An exact copy of every entry is required, minus the pictures.

START DATASET

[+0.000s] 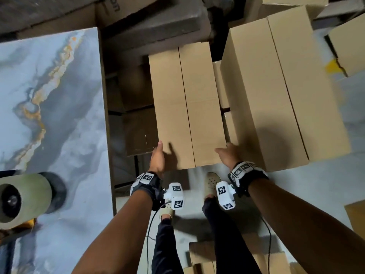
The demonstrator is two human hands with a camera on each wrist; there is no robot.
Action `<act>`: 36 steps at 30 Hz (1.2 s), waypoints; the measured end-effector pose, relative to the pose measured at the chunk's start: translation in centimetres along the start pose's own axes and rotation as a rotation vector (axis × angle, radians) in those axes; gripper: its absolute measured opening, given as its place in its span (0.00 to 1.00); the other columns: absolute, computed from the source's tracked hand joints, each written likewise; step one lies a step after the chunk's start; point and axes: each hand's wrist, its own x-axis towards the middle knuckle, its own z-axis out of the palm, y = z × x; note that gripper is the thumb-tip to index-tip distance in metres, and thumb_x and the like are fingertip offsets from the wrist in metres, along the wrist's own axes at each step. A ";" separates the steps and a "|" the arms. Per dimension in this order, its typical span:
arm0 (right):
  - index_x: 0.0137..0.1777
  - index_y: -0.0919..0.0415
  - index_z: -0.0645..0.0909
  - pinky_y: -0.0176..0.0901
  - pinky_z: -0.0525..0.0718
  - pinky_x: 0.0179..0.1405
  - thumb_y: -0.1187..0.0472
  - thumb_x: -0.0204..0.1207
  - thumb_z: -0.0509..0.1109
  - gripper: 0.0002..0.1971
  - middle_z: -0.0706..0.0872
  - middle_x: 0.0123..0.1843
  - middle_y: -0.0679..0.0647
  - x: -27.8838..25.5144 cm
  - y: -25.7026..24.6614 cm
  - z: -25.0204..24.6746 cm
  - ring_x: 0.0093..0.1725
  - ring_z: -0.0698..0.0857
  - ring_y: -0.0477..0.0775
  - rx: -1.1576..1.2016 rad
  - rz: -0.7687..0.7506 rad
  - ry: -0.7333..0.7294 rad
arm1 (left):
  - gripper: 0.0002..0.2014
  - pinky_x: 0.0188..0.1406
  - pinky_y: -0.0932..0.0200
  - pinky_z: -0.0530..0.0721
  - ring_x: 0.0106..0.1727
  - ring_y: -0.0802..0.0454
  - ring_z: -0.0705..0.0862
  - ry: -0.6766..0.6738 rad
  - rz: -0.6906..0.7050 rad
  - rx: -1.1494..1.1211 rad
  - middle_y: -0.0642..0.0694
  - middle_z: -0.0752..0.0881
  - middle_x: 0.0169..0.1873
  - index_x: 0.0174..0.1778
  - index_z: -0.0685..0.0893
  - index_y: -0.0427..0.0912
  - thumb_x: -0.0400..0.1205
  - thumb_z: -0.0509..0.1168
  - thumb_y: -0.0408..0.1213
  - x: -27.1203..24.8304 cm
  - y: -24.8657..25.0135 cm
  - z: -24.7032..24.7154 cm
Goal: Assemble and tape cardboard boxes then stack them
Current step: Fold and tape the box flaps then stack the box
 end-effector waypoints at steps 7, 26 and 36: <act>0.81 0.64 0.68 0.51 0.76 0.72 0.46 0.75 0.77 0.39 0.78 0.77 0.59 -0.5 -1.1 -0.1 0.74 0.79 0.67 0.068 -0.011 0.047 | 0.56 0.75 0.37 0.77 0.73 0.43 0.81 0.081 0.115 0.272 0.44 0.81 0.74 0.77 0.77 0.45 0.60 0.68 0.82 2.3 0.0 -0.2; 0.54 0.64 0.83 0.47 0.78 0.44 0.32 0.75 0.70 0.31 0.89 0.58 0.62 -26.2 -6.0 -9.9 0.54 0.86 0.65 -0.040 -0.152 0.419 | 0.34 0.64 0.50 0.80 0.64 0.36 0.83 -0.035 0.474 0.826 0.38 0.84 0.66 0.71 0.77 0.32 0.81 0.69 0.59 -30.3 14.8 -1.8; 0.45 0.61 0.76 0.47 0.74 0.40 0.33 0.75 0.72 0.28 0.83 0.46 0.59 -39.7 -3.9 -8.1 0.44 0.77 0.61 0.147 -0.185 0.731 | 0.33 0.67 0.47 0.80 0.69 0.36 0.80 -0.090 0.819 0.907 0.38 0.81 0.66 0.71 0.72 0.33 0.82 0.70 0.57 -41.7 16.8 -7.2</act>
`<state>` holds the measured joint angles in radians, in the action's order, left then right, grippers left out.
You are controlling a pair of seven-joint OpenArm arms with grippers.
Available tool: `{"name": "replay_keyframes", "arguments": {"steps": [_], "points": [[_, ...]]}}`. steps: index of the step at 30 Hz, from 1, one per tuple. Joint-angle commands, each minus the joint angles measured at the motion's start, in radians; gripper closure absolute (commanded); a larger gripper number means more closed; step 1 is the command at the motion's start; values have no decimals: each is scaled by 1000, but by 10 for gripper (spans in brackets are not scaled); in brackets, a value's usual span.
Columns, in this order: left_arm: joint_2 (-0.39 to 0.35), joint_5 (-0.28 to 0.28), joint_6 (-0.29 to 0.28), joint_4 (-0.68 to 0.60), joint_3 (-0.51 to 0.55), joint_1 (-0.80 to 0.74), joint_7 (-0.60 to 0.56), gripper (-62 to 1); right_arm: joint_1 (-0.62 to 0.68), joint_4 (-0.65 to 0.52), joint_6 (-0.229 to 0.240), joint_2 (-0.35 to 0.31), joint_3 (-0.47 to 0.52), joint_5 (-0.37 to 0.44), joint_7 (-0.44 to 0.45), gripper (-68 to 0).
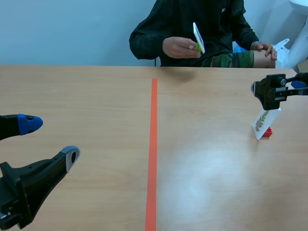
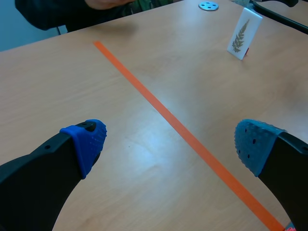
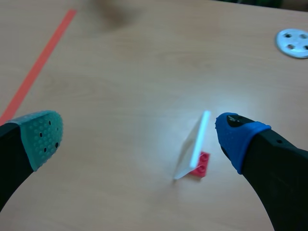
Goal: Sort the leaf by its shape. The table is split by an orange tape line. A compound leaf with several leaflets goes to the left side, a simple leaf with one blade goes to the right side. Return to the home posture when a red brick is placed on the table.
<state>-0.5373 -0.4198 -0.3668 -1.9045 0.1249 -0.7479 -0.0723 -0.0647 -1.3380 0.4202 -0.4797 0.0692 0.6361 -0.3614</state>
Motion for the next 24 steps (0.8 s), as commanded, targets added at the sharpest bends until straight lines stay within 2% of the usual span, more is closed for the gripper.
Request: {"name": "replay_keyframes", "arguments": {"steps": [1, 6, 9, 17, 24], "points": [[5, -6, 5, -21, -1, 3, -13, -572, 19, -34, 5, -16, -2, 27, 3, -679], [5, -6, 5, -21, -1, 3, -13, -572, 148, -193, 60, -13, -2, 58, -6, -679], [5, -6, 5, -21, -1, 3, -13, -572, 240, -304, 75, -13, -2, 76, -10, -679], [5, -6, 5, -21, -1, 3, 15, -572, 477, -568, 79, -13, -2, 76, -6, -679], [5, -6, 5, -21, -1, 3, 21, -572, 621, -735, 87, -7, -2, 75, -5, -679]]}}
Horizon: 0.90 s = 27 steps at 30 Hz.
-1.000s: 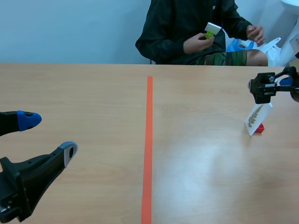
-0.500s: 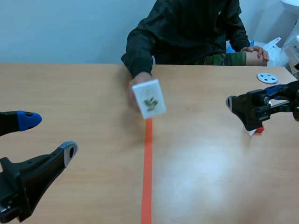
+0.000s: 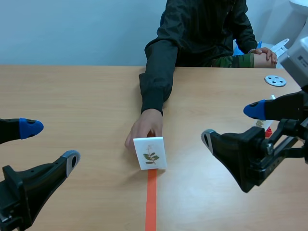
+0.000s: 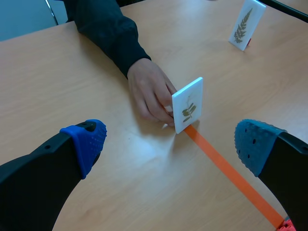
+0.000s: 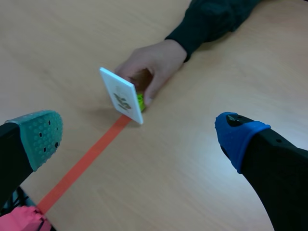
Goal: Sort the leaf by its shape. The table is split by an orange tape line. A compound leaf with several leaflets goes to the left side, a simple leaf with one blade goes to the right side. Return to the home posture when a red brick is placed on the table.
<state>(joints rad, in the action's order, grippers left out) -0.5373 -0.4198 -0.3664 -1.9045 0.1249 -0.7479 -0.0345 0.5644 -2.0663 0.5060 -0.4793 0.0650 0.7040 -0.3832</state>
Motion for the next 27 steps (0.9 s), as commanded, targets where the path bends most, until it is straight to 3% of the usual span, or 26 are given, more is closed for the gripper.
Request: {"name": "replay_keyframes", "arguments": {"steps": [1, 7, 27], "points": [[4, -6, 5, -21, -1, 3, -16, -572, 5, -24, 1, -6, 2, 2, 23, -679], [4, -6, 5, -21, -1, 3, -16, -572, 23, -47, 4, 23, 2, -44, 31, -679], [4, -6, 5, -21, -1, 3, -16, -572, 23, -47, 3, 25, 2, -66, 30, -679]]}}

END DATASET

> THE COMPLETED TASK:
[+0.000s] 
The demonstrator is two human hands with a camera on each wrist; there is no robot.
Action `<act>`: 36 steps at 30 Hz (1.2 s), waypoints; the measured end-effector pose, relative to the pose measured at the chunk's start: translation in centimetres along the start pose's own axes and rotation as a rotation vector (axis × angle, radians) in those axes; gripper: its absolute measured opening, given as its place in its span (0.00 to 1.00); the other columns: absolute, computed from the source's tracked hand joints, each written likewise; step one lies a step after the chunk's start; point and axes: each hand's wrist, its own x-axis towards the middle knuckle, its own z-axis out of the palm, y = z × x; note that gripper is the thumb-tip to index-tip distance in metres, and thumb_x and the like are fingertip offsets from the wrist in metres, along the wrist's own axes at each step. A ";" separates the steps and a "|" the arms. Per dimension in this order, its typical span:
arm0 (right):
  - index_x: 0.0137..0.1777
  - index_y: -0.0919..0.0415
  - index_z: -0.0645..0.0909
  - pinky_y: -0.0176..0.0901
  - pinky_z: -0.0525..0.0718
  - pinky_x: 0.0179..0.1405
  - thumb_y: -0.1187..0.0472
  - thumb_x: -0.0204..0.1207
  - thumb_z: -0.0509..0.1109
  - gripper: 0.0002..0.1971
  - middle_z: -0.0706..0.0872
  - middle_x: 0.0123..0.1843
  - middle_y: -0.0679..0.0647
  - x: -27.8838..25.5144 cm
  - y: -25.7026..24.6614 cm
  - z: -25.0204..24.6746 cm
  - ring_x: 0.0093..0.1725
  - ring_z: -0.0698..0.0857
  - ring_y: -0.0477..0.0775
  - rx: -1.1576..1.2016 rad
  - rz: -0.7687..0.7506 rad
  - ry: -0.7333..0.7294 rad
arm1 (left):
  - gripper: 0.0002..0.2014
  - pinky_x: 0.0188..0.1406
  - pinky_y: -0.0932..0.0200
  - pinky_z: -0.0530..0.0721
  - ring_x: 0.0106..0.1727
  - ring_y: -0.0802..0.0454
  - ring_z: -0.0705..0.0862
  - ry: -0.6766..0.6738 rad
  - rz: -0.6906..0.7050 rad
  - rx: -1.1494..1.1211 rad
  - middle_y: -0.0642..0.0694
  - middle_z: -0.0752..0.0881
  - middle_x: 0.0169..0.1873
  - index_x: 0.0174..0.1778
  - index_z: -0.0685..0.0893
  - index_y: -0.0427..0.0912
  - thumb_x: -0.0400..0.1205
  - thumb_z: -0.0509..0.1168
  - thumb_y: -0.0408..0.1213
  - x: -27.1203..24.8304 cm
  - y: -24.8657..25.0135 cm
  - z: -24.7032..24.7154 cm
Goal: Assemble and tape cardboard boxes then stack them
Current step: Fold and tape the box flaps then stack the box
 end-effector waypoints at steps 7, 26 and 36: <act>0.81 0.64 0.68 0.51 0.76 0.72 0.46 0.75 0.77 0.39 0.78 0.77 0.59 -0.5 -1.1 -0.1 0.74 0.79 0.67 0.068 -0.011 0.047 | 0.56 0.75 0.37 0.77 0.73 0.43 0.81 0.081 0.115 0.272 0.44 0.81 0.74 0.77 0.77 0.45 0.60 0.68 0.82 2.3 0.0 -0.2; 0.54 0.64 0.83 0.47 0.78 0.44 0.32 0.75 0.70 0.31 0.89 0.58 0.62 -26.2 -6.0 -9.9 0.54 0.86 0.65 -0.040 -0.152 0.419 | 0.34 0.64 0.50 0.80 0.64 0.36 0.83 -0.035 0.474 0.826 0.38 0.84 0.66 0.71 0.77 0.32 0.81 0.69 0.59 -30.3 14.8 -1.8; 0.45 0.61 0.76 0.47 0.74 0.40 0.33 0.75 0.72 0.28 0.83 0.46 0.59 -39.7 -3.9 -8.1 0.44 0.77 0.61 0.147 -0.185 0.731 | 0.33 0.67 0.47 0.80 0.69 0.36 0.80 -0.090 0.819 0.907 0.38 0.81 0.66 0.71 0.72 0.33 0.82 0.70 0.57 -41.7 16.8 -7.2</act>
`<state>` holds the measured joint angles in radians, in the action's order, left then right, grippers left out.
You are controlling a pair of seven-joint OpenArm arms with grippers.
Available tool: `{"name": "replay_keyframes", "arguments": {"steps": [_], "points": [[_, ...]]}}`. steps: index of the step at 30 Hz, from 1, one per tuple. Joint-angle commands, each minus the joint angles measured at the motion's start, in radians; gripper closure absolute (commanded); a larger gripper number means more closed; step 1 is the command at the motion's start; values have no decimals: each is scaled by 1000, but by 10 for gripper (spans in brackets are not scaled); in brackets, a value's usual span.
Columns, in this order: left_arm: joint_2 (-0.39 to 0.35), joint_5 (-0.28 to 0.28), joint_6 (-0.29 to 0.28), joint_4 (-0.68 to 0.60), joint_3 (-0.51 to 0.55), joint_1 (-0.80 to 0.74), joint_7 (-0.60 to 0.56), gripper (-62 to 1); right_arm: joint_1 (-0.62 to 0.68), joint_4 (-0.65 to 0.52), joint_6 (-0.229 to 0.240), joint_2 (-0.35 to 0.31), joint_3 (-0.47 to 0.52), joint_5 (-0.37 to 0.44), joint_7 (-0.44 to 0.45), gripper (-68 to 0).
Goal: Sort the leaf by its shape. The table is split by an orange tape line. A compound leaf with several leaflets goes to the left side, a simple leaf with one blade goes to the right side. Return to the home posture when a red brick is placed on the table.
<state>-0.5373 -0.4198 -0.3668 -1.9045 0.1249 -0.7479 -0.0723 -0.0647 -1.3380 0.4202 -0.4797 0.0692 0.6361 -0.3614</state>
Motion for the next 24 steps (0.8 s), as commanded, targets added at the sharpest bends until straight lines stay within 2% of the usual span, more is closed for the gripper.
Request: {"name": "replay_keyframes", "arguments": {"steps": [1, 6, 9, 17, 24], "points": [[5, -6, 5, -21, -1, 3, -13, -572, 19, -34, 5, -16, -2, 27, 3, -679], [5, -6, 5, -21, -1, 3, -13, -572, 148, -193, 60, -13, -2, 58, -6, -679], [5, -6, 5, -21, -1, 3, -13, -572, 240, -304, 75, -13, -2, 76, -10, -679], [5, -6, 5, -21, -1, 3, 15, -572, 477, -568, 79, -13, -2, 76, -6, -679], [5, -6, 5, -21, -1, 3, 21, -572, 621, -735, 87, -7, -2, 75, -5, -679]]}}
Horizon: 0.90 s = 27 steps at 30 Hz.
-1.000s: 
-0.500s: 
+0.000s: 
+0.000s: 
+0.000s: 
Goal: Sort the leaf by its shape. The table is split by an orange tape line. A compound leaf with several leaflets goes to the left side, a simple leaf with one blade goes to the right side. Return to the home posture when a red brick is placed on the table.
<state>(joints rad, in the action's order, grippers left out) -0.5373 -0.4198 -0.3664 -1.9045 0.1249 -0.7479 -0.0345 0.5644 -2.0663 0.5060 -0.4793 0.0650 0.7040 -0.3832</state>
Motion for the next 27 steps (0.9 s), as commanded, targets where the path bends most, until it is straight to 3% of the usual span, or 26 are given, more is closed for the gripper.
Request: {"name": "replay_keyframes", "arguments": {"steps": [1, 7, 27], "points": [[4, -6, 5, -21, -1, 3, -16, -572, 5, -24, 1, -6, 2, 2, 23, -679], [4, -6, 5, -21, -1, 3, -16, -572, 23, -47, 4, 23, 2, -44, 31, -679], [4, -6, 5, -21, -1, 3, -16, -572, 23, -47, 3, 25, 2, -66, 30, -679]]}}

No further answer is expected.